Close Reduction Percutaneous Pinning (CRPP) versus Open Reduction Internal Fixation (ORIF) for Pediatric Supracondylar Humerus Fractures Gartland Type II and III: A Systematic Review and Meta-analysis
Introduction: Displaced supracondylar fracture in children is a challenging injury that may result in impaired functional and cosmetic outcome if not well-treated. Utilization of Closed Reduction and Percutaneus Pinning (CRPP) increased for this pathology, some authors believe ORIF results better anatomical reduction and lower rate of loss of reduction. Study aims to compare CRPP and ORIF for pediatric supracondylar humerus fracture.
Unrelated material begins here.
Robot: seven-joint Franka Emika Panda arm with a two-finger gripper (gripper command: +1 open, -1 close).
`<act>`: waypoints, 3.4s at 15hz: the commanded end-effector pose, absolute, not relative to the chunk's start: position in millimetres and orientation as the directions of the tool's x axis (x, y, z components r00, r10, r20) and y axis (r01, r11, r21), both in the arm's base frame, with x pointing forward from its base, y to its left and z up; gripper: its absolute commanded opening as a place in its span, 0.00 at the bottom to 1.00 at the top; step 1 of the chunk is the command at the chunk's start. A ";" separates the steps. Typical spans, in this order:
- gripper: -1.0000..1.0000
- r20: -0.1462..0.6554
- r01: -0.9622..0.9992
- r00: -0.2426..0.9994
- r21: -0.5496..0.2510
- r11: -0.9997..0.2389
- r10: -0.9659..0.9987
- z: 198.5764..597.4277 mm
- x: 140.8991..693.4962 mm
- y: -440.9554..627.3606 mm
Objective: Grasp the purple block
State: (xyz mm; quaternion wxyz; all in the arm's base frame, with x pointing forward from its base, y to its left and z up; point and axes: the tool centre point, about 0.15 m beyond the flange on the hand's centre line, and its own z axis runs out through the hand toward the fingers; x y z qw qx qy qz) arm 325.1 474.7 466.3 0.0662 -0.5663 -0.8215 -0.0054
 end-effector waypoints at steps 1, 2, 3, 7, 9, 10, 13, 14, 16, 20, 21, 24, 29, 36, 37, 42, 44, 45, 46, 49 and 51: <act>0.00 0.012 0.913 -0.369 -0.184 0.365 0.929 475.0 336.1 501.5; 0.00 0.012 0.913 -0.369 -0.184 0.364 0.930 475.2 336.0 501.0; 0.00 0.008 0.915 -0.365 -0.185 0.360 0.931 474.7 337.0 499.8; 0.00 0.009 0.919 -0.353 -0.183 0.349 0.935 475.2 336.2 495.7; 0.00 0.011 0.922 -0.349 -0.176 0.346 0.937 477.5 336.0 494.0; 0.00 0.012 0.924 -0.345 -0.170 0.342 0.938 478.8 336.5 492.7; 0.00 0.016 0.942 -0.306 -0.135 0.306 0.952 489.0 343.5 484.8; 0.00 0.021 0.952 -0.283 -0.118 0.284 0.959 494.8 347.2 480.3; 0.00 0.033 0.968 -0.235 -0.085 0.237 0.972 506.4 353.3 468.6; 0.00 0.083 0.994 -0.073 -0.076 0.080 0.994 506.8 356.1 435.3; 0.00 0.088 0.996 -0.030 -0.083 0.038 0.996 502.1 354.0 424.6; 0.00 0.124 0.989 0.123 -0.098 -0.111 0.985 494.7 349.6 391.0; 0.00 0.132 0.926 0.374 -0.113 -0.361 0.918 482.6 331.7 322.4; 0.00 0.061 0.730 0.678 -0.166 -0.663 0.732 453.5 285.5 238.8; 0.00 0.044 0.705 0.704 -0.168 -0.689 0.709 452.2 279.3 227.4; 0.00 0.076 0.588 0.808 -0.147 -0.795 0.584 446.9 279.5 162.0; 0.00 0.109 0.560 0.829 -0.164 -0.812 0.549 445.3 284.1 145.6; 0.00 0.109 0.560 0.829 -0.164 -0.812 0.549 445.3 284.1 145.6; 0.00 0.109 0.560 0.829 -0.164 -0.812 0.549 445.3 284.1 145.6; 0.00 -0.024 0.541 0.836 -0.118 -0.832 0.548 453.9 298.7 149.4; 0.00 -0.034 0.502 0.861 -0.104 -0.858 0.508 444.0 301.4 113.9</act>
Method: Systematic review was conducted based on PRISMA guideline. Inclusion criteria were age <18 years old, comparing CRPP and ORIF for Supracondylar Humerus Fractures Gartland Type II, II.
Studies of one surgical technique, Gartland type I, case reports were excluded. For meta-analysis, 6 studies were included and fixed effect model used to pool the result. In each study, mean difference (MD) with 95% confidence interval (CI) was calculated for dichotomous outcomes using Review Manager.
Result: Total of 252 patients aged 0-15 years old were included. CRPP more often performed than ORIF. Satisfactory outcomes measured by Flynn’s criteria were achieved in 87.74% in CRPP and 86.73% in ORIF patient group, indicating significant difference (Heterogeneity, I2 = 23%; WMD, 1.26; 0.58 to 2.73; P =0.56).
Conclusion: Current systematic review and meta-analysis suggest that for displaced supracondylar humerus fractures, ORIF offers a comparable functional and cosmetic outcome compared to CRPP.